Basically, in order to receive money from Ottawa via the Canada Health Transfer (CHT), the insurance plan of a province must:
Be publicly administered
Provide comprehensive coverage for services provided by hospitals, medical practitioners or dentists
Ensure universal coverage for all residents (with a maximum 3 month waiting period)
Provide portable coverage to residents temporarily absent/travelling
Ensure reasonable access to services on uniform terms and conditions
In addition, sections 18-21 of the CHA prohibit user-fees and extra-billing for medically necessary services under the provincial insurance plan.
The federal Health Minister may, at his/her discretion, withhold a portion - or the entirety - of federal transfers to any province found in violation of these five principles. Meanwhile, reported violations of sections 18-21 trigger mandatory dollar-for-dollar reductions in CHT payments.
The combination of these policies establish and shape the characteristics of our tax-funded universal healthcare system.
But this is achieved via the federal governments spending power - not a constitutional right.
Currently, federal transfers account for a little over 20 percent of provincial healthcare spending (varying by province) - neither chump change, nor a king’s ransom. Instead of adhering to the CHA, provinces could theoretically forgo all CHT transfer payments from Ottawa and use the remaining 80 percent of funds they already provide to fund a different kind of public healthcare system - or even opt not to provide public healthcare insurance at all.
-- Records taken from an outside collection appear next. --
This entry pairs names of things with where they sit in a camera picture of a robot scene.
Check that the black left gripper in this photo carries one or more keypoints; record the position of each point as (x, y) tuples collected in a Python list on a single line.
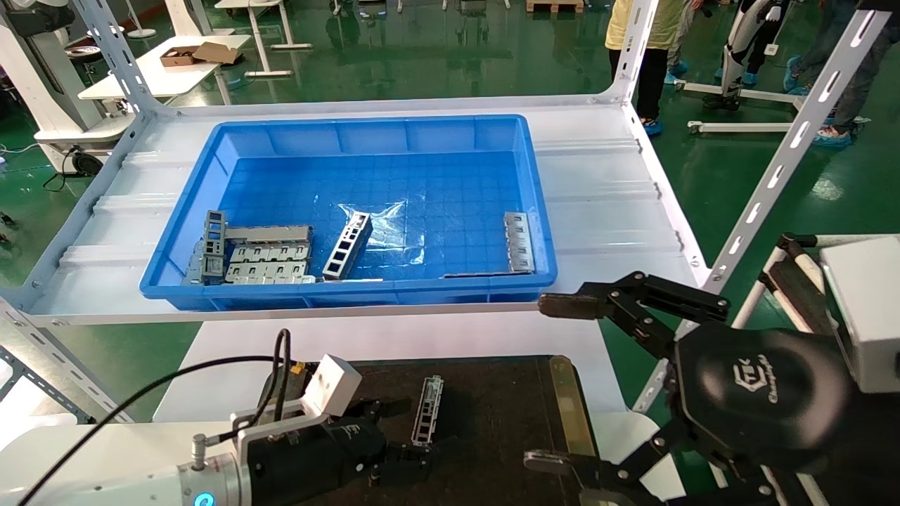
[(309, 464)]

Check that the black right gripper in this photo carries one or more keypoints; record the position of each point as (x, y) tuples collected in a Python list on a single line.
[(766, 393)]

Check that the long metal channel part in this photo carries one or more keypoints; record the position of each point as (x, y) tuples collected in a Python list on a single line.
[(429, 407)]

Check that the white robot base machine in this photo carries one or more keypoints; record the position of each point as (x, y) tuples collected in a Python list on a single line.
[(42, 84)]

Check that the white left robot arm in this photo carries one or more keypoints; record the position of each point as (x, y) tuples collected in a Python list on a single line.
[(105, 464)]

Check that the black flat container tray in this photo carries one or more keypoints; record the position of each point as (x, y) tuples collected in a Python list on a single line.
[(492, 436)]

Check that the metal part with rectangular windows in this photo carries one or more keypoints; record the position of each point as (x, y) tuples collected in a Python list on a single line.
[(349, 242)]

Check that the thin metal strip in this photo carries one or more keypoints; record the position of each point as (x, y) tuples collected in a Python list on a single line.
[(358, 280), (485, 274)]

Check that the flat slotted metal plate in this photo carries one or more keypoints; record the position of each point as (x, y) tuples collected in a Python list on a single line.
[(271, 253), (520, 242)]

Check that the clear plastic bag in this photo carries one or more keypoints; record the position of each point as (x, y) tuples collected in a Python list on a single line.
[(390, 225)]

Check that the small grey metal piece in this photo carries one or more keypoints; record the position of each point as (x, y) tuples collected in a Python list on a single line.
[(195, 267)]

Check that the blue plastic bin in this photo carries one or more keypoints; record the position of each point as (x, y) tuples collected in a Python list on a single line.
[(422, 176)]

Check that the white metal shelving rack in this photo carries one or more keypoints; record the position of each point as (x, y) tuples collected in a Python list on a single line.
[(794, 140)]

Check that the person in yellow shirt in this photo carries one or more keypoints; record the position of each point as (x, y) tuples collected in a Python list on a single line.
[(657, 70)]

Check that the person in beige trousers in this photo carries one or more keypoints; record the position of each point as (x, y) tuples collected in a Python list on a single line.
[(682, 49)]

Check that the white humanoid robot on stand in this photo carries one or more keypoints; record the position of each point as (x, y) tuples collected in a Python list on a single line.
[(745, 35)]

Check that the person in dark trousers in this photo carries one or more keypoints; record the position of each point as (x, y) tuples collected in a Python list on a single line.
[(819, 35), (868, 91)]

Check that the wooden pallet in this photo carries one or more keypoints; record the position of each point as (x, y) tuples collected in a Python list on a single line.
[(555, 5)]

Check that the white table with legs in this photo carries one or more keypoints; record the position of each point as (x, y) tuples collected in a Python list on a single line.
[(261, 42)]

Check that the white work table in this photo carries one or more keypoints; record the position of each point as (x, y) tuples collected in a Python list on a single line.
[(162, 81)]

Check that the open cardboard box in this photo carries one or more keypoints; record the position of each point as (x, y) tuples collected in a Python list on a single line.
[(179, 56)]

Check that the white floor stand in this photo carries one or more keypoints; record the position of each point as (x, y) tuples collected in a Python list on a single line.
[(144, 32)]

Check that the round grey stool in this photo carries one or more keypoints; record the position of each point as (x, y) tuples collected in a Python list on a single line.
[(86, 53)]

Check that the white and black frame stand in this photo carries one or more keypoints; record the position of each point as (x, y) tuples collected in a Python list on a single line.
[(798, 281)]

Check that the grey bracket pile left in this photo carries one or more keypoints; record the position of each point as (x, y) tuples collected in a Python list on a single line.
[(271, 273)]

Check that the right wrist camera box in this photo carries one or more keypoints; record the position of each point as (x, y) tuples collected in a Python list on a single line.
[(868, 309)]

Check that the upright grey metal bracket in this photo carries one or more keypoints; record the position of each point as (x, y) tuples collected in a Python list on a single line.
[(214, 239)]

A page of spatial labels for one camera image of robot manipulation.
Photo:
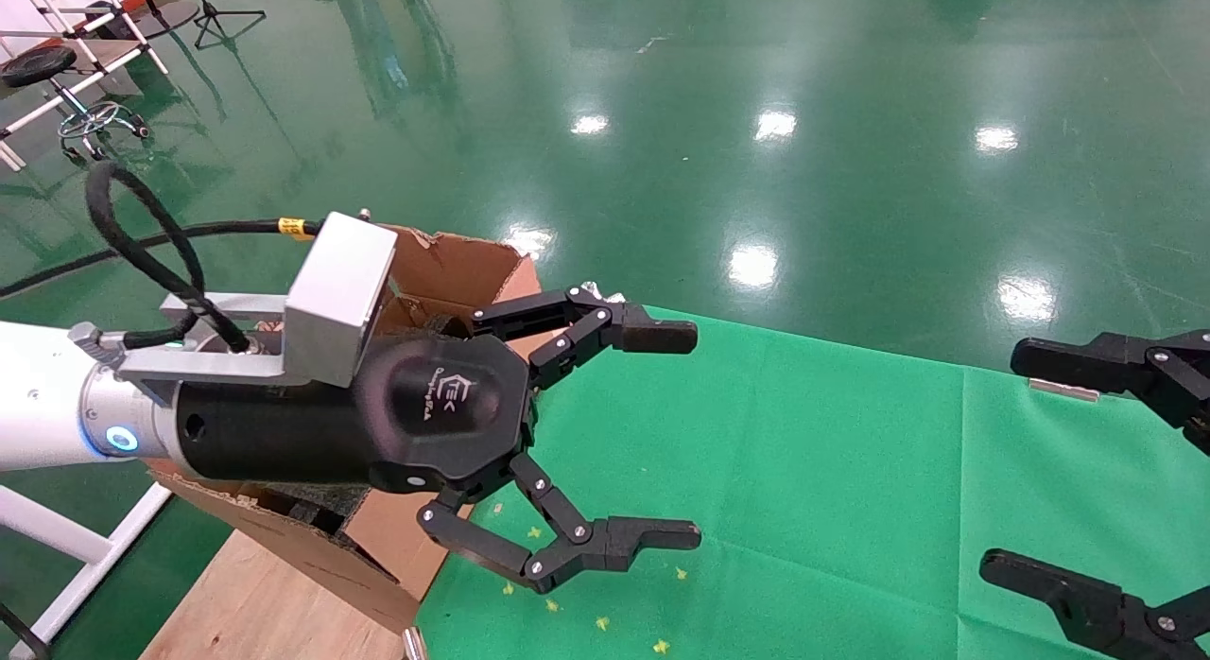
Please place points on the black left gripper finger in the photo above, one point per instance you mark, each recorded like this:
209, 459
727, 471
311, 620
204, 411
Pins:
643, 535
652, 335

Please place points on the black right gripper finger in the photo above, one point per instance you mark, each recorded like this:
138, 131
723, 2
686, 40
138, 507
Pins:
1068, 599
1068, 362

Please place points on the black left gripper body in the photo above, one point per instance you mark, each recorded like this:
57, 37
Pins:
302, 428

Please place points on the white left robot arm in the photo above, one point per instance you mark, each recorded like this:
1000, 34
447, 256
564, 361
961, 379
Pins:
47, 395

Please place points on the large open cardboard carton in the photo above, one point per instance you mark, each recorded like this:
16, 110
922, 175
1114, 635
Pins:
454, 268

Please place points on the silver cloth clip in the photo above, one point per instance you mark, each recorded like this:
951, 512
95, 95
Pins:
413, 645
591, 287
1063, 390

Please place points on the black foam insert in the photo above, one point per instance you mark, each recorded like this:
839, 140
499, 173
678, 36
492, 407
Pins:
444, 326
321, 509

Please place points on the green table cloth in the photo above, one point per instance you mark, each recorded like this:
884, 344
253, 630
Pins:
851, 509

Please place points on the black tripod stand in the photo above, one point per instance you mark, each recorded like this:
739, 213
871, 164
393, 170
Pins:
216, 17

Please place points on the black round base stand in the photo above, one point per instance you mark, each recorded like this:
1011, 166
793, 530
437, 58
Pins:
170, 17

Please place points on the black round stool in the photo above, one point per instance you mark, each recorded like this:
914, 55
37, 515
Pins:
38, 64

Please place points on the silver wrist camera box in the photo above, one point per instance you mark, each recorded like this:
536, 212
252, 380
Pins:
336, 291

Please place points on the white table frame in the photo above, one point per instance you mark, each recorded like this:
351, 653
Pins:
95, 565
Moreover, the CHA (and associated CHT payments) primarily concerns healthcare insurance - not necessarily health per se.
It could be argued that the closest we come to a right to health might be Section 7 of the Charter of Rights and Freedoms which grants the right to Life, Liberty and Security of a person. However, this section has actually been used to challenge government legislation that supposedly protects our universal public healthcare system.
Notably, in 2005, the Supreme Court of Canada ruled that provincial restrictions on private healthcare insurance violated the right to life, liberty and security of the person (Section 7 of the Quebec Charter of Human Rights and Freedoms). A similar case was launched in British Columbia based on the Canadian Charter. But while the the courts found that provincial laws restricting private alternatives to the public universal system harm patients, such harm was in accordance with “the fundamentals of justice”.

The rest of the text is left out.